You can view, organize, add, delete, modify these categories to better fit your needs and interests. You can also report/hide adds and articles that you don’t want to see. I’ve done both to no change on my timeline. I’ve deleted all categories and associated interests by interaction, and also manually reported NRA adds in vain.

What is interesting to me is that clearly the large sets of data are being interpreted in a way that is not veridic with my experience. However, the data that I am willingly providing is not being taken into account in that process. To try to unpack all the issues behind that fact will require a lot more space than what I have in this post.

Johnson et al (2018) raise concerns regarding the over optimistic approach to big data while dismissing its challenges and misuse, “One can easily imagine what would happen if medical, financial, and behavioral data fused for the targeted individual fell into hands of bankers, insurers, politicians, or criminals.
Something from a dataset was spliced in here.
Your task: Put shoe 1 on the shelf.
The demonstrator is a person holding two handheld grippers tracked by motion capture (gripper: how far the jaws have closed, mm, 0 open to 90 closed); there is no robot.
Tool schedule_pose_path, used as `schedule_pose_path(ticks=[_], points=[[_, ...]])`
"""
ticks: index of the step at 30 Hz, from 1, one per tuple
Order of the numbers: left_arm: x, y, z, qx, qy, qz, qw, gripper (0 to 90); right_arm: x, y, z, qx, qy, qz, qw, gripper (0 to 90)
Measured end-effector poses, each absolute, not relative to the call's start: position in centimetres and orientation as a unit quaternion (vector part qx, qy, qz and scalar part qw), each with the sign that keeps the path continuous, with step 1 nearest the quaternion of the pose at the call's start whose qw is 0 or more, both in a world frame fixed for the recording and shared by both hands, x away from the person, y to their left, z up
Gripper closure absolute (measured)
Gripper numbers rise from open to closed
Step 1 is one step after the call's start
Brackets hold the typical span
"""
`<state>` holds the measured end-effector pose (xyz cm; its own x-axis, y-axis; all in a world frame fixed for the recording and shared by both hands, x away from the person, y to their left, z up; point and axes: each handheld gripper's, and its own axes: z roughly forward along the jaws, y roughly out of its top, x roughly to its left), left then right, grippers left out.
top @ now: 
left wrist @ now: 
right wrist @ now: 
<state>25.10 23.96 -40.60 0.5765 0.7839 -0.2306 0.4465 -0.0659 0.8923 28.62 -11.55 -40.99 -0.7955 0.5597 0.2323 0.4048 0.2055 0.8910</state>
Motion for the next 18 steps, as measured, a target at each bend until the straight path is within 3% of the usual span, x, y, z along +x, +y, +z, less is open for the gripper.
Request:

Mayhem would follow, no doubt.” (Johnson et al, 2018)

I have another personal example to illustrate this. A few years ago I randomly started receiving packages, directly addressed to me by name and address, containing information and free samples of products related to motherhood and babies: boxes of baby formula, pacifiers, pads, among others. This was a surprise to me since a) I’m not a mother, b) I was not planning to be at the time, c) no one in my household was pregnant, d) there were no babies in my house. The fact that every correspondence was addressed to me showcased that this was not a mistake.

I couldn’t figure out how this company had gotten hold of my address or why they thought I was a target for these products. When I visited the website, the only contact available was filling a form (and never got a reply from them). I received another package on my birthday with a letter saying something along the lines of “another year, it’s time to start planning on expanding your family” while also addressing the efficiency of birth control methods.

After much thinking, I remembered taking a survey related to birth control practices and medical conditions around chronic ovary illness and reproduction. After much scrolling down on my email, I found the survey link and realized that it was hosted by Amazon MTurk (although I didn’t take the survey on the MTurk website). I figured that’s how they got my address, birthday, age and other extremely detail information about me. It seems Amazon knows my habits very well, it knows my medical conditions and thinks it’s time for me to have a baby. 

I wish I had the time to unpack how the processing of all these sets of data about me determined that as a woman of my age I must absolutely either have babies or be thinking about having babies. Maybe I’ll save it for a final project.